Dans les conversations sécurisées, il n'y a pas d'agenda caché.

Vous ne parlez pas pour obtenir quelque chose, mais pour partager.

Vous n'écoutez pas pour trouver des fautes, mais pour comprendre.

Prendre conscience de son propre « piège du sacrifice de soi » peut tout changer.

Cela ne signifie pas que vous devez donner moins, mais que vous donnez sans attente.

Comme l'écrit Hawkins :

« Considérez vos actions comme des cadeaux, pas comme des sacrifices. »

Lorsque vous faites cela, vous vous libérez, vous et l'autre, de la pression de « produire de l'amour ».
Et cela crée exactement la sécurité qui fait que les conversations commencent soudainement à couler.

Cinq petits outils pour des conversations empathiques

  1. Commencez en douceur
    – Utilisez des expressions émotionnelles au lieu d'accusations. « Je me sens… » suscite l'écoute, pas la défense.
  2. Restez dans le présent
    – Évitez de citer de vieux exemples.
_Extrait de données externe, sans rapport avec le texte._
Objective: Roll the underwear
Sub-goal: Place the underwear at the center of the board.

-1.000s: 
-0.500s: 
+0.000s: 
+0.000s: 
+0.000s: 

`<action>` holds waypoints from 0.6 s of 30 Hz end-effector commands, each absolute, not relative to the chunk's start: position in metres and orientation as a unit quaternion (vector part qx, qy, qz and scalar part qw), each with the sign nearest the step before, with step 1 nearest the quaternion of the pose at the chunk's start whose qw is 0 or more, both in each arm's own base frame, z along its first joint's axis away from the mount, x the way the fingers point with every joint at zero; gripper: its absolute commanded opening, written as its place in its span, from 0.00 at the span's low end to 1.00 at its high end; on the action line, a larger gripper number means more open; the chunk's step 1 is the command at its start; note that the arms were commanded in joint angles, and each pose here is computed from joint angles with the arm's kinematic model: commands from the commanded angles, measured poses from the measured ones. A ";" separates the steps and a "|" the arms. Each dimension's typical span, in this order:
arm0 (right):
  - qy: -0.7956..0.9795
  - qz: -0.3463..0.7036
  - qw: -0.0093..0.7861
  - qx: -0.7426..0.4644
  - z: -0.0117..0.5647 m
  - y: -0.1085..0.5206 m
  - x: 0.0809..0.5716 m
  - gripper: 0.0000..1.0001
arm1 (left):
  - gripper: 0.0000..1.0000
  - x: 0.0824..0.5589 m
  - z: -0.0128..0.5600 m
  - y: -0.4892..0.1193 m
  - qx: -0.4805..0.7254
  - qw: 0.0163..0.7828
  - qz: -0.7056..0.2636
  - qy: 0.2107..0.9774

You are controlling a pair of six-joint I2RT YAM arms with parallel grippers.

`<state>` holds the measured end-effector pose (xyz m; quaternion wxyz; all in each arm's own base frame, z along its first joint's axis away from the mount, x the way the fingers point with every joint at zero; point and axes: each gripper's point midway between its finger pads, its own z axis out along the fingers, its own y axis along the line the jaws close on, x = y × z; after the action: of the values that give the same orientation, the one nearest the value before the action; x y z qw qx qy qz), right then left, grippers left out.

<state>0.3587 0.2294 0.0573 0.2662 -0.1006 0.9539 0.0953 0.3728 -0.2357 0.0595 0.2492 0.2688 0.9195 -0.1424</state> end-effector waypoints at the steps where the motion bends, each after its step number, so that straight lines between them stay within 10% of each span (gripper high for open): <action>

Les vieilles blessures ferment la porte au présent.
  3. Validez avant d'expliquer
    – Dites : « Je comprends ce que vous ressentez. » Cela ne signifie pas que vous êtes d'accord, juste que vous écoutez.
  4. Écoutez avec tout votre corps
    – Regard, ton, présence. L'empathie est transmise plus par l'énergie que par les mots.
  • Donnez sans exigence
    – Comme nous le rappelle Hawkins : faites votre part comme un cadeau, pas comme un investissement. L'amour grandit dans la liberté, pas dans la dette. 


Mot de la fin

Parler pour que quelqu'un écoute – et écouter pour que quelqu'un ose parler – ne concerne pas des mots parfaits.

Il s'agit de créer la sécurité au lieu des exigences.

La compréhension ne naît pas de la logique, mais de la présence.

Et quand nous abandonnons la fierté, le sacrifice de soi et le besoin d'avoir raison –

alors quelque chose d'inattendu se produit :

La conversation ne devient pas seulement plus calme. Elle devient authentique.

Sources :

  • David R. Hawkins, Letting Go: The Pathway of Surrender (2012), chapitre Anger / Self-Sacrifice, p. 125–127.
  • John Gottman & Nan Silver, The Seven Principles for Making Marriage Work (2015), théorie du « softened start-up » et des « quatre cavaliers ».